What's in this book? This book is a step backwards, to four classical methods for clustering in small, static data sets, which have all withstood the tests of time. The youngest of the four methods is now more than 40 years old:
Gaussian Mixture Decomposition (GMD, 1898) Hard c-means (HCM, 1956, often called "k-means") Fuzzy c-means (FCM, 1973, reduces to HCM in a certain limit)
SAHN Clustering (principally single linkage (SL, 1909))
The dates shown are the first known writing (to me, anyway) about these four models. There are many different algorithms that attempt to optimize the first three models, which all define good clusters as part of extrema of optimization problems defined by their objective functions.

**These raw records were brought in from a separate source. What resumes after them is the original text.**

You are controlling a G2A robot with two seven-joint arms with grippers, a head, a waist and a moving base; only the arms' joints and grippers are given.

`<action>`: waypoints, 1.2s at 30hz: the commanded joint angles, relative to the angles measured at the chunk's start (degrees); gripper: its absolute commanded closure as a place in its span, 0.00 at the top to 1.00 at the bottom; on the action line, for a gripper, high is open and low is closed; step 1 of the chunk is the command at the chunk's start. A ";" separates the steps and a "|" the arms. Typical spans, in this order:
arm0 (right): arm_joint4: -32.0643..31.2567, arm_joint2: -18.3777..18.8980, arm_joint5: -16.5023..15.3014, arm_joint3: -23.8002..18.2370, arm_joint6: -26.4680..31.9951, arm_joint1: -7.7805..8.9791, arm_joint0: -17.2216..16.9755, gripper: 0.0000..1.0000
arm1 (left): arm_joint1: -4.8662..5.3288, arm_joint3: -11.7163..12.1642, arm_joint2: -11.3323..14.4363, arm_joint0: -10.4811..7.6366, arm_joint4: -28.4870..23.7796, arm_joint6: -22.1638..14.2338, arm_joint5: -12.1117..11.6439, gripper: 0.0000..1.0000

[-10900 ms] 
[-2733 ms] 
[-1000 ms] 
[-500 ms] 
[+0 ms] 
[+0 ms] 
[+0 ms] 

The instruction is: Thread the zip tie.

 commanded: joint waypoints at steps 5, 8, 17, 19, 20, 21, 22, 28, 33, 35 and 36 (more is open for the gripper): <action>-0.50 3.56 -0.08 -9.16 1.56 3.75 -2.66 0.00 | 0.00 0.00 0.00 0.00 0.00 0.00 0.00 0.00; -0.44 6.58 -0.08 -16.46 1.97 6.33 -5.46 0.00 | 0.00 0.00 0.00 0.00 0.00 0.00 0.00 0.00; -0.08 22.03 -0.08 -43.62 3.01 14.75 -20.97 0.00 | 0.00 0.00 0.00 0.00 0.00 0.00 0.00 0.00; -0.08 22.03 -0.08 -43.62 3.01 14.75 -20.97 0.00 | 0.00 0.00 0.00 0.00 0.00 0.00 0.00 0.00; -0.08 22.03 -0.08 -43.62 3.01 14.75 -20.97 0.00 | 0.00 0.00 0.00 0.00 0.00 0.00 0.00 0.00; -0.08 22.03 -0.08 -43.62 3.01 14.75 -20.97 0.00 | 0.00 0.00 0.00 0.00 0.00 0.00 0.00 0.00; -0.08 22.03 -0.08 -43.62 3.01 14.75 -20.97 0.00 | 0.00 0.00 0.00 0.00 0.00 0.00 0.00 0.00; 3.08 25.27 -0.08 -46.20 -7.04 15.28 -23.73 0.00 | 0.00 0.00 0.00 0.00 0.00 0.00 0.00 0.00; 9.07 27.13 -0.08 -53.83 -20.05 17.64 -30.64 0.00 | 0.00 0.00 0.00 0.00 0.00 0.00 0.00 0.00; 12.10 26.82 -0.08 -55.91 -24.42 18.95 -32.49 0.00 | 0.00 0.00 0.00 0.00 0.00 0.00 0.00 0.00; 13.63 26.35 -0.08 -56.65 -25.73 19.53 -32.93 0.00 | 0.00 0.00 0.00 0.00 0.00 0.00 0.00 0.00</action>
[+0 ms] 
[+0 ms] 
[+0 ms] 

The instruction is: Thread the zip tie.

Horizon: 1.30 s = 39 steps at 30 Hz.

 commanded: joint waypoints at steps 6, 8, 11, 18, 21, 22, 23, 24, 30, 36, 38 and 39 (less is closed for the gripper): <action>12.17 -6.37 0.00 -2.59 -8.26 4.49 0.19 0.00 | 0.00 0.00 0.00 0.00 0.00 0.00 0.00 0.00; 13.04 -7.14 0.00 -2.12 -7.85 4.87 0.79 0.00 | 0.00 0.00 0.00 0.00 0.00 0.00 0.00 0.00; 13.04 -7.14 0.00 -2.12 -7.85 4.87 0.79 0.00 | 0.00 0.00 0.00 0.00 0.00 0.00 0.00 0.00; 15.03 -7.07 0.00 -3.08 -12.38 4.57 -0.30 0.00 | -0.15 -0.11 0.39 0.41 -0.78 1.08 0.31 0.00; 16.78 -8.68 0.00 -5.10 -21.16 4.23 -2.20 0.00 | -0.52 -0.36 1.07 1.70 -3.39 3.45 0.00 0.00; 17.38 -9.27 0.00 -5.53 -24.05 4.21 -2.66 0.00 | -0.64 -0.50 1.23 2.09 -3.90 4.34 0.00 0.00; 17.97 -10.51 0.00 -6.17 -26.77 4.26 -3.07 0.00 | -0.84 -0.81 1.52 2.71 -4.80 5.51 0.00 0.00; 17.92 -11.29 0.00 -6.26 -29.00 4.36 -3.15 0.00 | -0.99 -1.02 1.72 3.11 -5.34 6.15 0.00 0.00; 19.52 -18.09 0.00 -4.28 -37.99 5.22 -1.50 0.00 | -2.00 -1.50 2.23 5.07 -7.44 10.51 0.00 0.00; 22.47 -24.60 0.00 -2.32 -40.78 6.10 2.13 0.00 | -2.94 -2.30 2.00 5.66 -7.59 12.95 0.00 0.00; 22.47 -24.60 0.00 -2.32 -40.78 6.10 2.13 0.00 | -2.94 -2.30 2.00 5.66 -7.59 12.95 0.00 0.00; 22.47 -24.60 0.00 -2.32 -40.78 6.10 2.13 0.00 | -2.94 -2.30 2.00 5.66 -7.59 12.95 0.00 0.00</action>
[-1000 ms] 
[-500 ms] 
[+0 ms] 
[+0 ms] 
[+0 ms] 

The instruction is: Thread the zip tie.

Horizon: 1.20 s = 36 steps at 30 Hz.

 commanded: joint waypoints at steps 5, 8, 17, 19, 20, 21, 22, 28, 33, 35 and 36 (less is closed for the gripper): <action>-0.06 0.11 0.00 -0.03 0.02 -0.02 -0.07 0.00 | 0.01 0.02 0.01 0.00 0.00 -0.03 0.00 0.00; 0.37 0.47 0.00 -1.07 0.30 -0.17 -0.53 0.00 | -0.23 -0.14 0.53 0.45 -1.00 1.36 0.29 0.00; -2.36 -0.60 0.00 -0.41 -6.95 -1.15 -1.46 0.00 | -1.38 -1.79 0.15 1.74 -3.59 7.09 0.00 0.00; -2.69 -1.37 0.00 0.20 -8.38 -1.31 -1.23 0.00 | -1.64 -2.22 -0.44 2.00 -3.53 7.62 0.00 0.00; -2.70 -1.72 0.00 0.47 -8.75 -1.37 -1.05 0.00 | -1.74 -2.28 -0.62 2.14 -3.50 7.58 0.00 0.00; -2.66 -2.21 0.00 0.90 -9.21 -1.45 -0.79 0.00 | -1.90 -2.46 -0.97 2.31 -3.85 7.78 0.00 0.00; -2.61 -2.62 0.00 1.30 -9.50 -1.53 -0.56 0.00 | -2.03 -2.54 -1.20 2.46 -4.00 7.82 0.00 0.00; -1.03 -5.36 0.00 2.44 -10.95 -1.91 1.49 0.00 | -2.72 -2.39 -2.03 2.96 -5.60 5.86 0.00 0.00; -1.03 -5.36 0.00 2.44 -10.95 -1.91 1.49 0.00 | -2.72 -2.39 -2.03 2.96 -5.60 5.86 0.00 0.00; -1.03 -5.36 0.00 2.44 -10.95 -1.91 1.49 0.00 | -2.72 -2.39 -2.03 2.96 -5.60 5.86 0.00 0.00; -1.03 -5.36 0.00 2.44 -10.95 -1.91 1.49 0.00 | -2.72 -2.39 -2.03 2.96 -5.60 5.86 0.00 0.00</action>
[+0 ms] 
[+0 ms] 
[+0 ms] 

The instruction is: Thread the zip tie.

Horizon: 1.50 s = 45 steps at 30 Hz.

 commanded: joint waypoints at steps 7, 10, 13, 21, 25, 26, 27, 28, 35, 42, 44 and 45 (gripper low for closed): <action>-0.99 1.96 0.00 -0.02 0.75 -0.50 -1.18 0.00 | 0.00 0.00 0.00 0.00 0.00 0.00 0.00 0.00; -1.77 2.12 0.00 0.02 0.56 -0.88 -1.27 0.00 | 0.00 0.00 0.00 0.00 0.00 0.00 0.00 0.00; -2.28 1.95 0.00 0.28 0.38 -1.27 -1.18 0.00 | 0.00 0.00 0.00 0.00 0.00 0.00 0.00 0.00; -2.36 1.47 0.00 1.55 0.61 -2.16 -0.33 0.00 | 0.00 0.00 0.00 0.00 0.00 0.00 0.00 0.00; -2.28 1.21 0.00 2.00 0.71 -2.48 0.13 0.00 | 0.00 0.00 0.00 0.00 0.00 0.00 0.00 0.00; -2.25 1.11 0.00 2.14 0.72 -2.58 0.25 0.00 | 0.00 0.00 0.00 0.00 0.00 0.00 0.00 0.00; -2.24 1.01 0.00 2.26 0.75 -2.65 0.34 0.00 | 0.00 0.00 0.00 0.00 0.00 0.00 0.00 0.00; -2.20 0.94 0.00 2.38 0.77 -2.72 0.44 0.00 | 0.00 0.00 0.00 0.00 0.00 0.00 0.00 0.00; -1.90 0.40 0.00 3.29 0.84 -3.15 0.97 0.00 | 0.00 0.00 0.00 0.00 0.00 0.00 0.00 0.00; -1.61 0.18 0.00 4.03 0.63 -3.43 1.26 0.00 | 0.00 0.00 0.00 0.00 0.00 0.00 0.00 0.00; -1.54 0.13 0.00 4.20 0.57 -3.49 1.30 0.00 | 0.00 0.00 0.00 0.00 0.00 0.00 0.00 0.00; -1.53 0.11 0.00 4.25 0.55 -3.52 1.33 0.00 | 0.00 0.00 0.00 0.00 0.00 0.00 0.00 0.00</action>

The SAHN models are deterministic, and operate in a very different way.
The expansion of cluster analysis into every corner of our modern lives (big data, social networks, streaming video, wireless sensor networks, ... the list is endless) still rests on the foundation provided by these four models. I am (with apologies to Marvel Comics) very comfortable in calling HCM, FCM, GMD and SL the fantastic four.
As in many branches of information technology, this is a vast topic. The overall picture in clustering is quite overwhelming, so any attempt to swim at the deep end of the pool in even a very specialized subfield requires a lot of training. But we all start out at the shallow end (or at least that's where we should start!), and this book is aimed squarely at teaching toddlers not to be afraid of the water. With the exception of Chapter 10, there is not a section of this book that, if explored in real depth, cannot be expanded into its own volume. So, if your needs are for an in-depth treatment of all the latest developments in any topic in this volume, the best I can do - what I will try to do anyway - is lead you to the pool, and show you where to jump in. If you are a graduate student, professor, or professional in computational science or engineering, you may already know more than this book contains, so it won't be very useful to you. My hope is that this volume will be useful to the real novice, who thinks that clustering might be a good thing to try, but who knows very little about it. To close this part of the introduction, I repeat a cautionary statement made by Marriott (1974) about the dangers of believing what a computer tells you about clusters your data:
"If the results disagree with informed opinion, do not admit a simple logical interpretation, and do not show up clearly in a graphical presentation, they are probably wrong. There is no magic about numerical methods, and many ways in which they can break down. They are a valuable aid to the interpretation of data, not sausage machines automatically transforming bodies of numbers into packets of scientific fact."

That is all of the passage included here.